Task statement:
Retype all of the data without changing a single word.

____

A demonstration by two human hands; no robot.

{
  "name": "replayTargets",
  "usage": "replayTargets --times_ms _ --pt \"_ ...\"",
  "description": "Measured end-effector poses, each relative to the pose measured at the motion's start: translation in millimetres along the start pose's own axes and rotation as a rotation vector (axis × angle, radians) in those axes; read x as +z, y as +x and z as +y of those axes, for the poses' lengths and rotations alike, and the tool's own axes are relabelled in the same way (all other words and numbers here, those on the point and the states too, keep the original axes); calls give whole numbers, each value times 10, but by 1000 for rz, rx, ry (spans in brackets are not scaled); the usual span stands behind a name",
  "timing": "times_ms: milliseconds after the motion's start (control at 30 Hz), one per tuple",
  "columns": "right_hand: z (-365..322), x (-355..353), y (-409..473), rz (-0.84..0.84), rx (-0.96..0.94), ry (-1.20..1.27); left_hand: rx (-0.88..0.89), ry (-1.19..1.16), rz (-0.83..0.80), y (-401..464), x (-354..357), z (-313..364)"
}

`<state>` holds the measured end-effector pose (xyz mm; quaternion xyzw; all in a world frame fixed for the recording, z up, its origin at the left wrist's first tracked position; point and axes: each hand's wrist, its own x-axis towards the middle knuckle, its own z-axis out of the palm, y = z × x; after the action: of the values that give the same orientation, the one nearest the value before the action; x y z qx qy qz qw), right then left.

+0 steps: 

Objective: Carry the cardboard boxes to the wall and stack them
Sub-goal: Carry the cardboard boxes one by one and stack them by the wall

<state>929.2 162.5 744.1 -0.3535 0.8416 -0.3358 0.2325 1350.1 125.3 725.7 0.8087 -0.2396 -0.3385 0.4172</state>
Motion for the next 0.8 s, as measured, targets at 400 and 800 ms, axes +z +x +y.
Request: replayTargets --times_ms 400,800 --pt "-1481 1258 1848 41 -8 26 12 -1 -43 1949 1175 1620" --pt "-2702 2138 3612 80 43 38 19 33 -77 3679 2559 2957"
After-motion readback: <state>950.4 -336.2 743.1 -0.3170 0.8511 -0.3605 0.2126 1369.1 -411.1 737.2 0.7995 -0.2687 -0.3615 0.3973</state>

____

Completed task:
A demonstration by two human hands; no robot.

{
  "name": "replayTargets",
  "usage": "replayTargets --times_ms _ --pt \"_ ...\"",
  "description": "Measured end-effector poses, each relative to the pose measured at the motion's start: translation in millimetres along the start pose's own axes and rotation as a rotation vector (axis × angle, radians) in those axes; read x as +z, y as +x and z as +y of those axes, for the poses' lengths and rotations alike, and the tool's own axes are relabelled in the same way (all other words and numbers here, those on the point and the states too, keep the original axes); calls give whole numbers, each value times 10, but by 1000 for rz, rx, ry (spans in brackets are not scaled); the usual span stands behind a name",
  "timing": "times_ms: milliseconds after the motion's start (control at 30 Hz), one per tuple",
  "columns": "right_hand: z (-365..322), x (-355..353), y (-409..473), rz (-0.84..0.84), rx (-0.96..0.94), ry (-1.20..1.27); left_hand: rx (-0.88..0.89), ry (-1.19..1.16), rz (-0.83..0.80), y (-401..464), x (-354..357), z (-313..364)"
}

`<state>` holds the measured end-effector pose (xyz mm; quaternion xyzw; all in a world frame fixed for the recording, z up, its origin at the left wrist's first tracked position; point and axes: each hand's wrist, its own x-axis towards the middle knuckle, its own z-axis out of the palm, y = z × x; after the action: of the values that give the same orientation, the one nearest the value before the action; x y z qx qy qz qw), right then left.

+0 steps: 

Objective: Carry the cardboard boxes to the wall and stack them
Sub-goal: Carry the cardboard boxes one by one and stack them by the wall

<state>929.2 162.5 744.1 -0.3535 0.8416 -0.3358 0.2325 1350.1 125.3 725.7 0.8087 -0.2396 -0.3385 0.4172</state>
Motion for the next 0.8 s, as measured, targets at 400 and 800 ms, axes +z +x +y.
Request: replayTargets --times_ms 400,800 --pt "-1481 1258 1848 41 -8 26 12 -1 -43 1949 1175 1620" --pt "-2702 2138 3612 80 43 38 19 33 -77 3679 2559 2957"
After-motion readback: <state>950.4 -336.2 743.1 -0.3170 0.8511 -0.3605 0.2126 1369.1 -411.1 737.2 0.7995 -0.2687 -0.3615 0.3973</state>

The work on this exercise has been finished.